▶ [Task goal]
Among the lines below, count those with "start". Give only the number.

▶ [Dataset content]

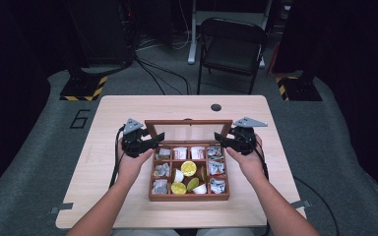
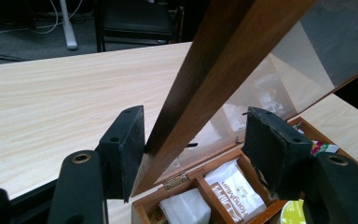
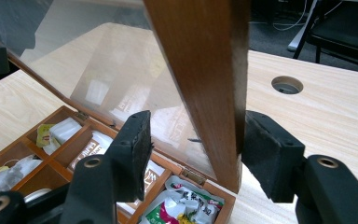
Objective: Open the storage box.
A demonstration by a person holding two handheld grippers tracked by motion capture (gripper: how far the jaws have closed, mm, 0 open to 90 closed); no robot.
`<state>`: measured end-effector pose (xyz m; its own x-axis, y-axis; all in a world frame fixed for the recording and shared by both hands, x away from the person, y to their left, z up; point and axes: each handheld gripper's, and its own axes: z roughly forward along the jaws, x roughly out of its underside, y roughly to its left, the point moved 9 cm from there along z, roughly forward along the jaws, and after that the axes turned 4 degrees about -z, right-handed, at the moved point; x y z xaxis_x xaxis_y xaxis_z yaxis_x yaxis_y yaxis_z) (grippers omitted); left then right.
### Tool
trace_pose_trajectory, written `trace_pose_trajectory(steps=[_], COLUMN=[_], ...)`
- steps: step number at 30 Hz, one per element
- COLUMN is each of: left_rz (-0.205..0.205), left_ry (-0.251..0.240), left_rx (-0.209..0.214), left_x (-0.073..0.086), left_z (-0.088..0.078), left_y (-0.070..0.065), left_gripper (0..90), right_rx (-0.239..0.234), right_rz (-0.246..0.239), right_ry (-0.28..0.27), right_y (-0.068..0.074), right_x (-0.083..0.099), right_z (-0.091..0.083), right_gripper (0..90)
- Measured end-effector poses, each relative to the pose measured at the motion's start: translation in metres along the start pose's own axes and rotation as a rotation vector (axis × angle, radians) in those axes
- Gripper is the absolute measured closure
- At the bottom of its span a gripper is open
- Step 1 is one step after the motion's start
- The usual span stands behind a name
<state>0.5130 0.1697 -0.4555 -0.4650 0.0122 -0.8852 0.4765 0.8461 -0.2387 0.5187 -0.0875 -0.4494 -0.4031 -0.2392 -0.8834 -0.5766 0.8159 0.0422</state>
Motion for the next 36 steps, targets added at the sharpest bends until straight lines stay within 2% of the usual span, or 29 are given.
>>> trace_pose_trajectory(steps=[4,16,24,32,36], left_rz=[-0.003,-0.014,-0.022,-0.016,-0.027], left_ry=[0.002,0.003,0.013,0.008,0.02], left_rx=[0.001,0.0,-0.004,-0.009,-0.014], left_x=[0.001,0.004,0.006,0.008,0.011], left_z=[0.002,0.01,0.015,0.019,0.023], left_y=[0.001,0.005,0.008,0.01,0.011], left_gripper=[38.4,38.3,38.4,38.3,38.3], right_rx=[-0.003,-0.004,0.009,0.018,0.016], right_rz=[0.021,0.021,0.036,0.021,0.026], right_ry=[-0.001,0.017,0.051,0.056,0.06], right_y=[-0.001,-0.005,-0.011,-0.013,-0.014], right_x=[0.0,0.004,0.017,0.02,0.021], right_z=[0.002,0.011,0.021,0.027,0.029], right_gripper=[42.7,41.7,42.9,46.7,46.4])
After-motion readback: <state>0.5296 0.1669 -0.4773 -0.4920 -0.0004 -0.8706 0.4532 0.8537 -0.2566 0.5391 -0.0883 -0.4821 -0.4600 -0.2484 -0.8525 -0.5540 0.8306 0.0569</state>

▶ [Solution to the problem]
2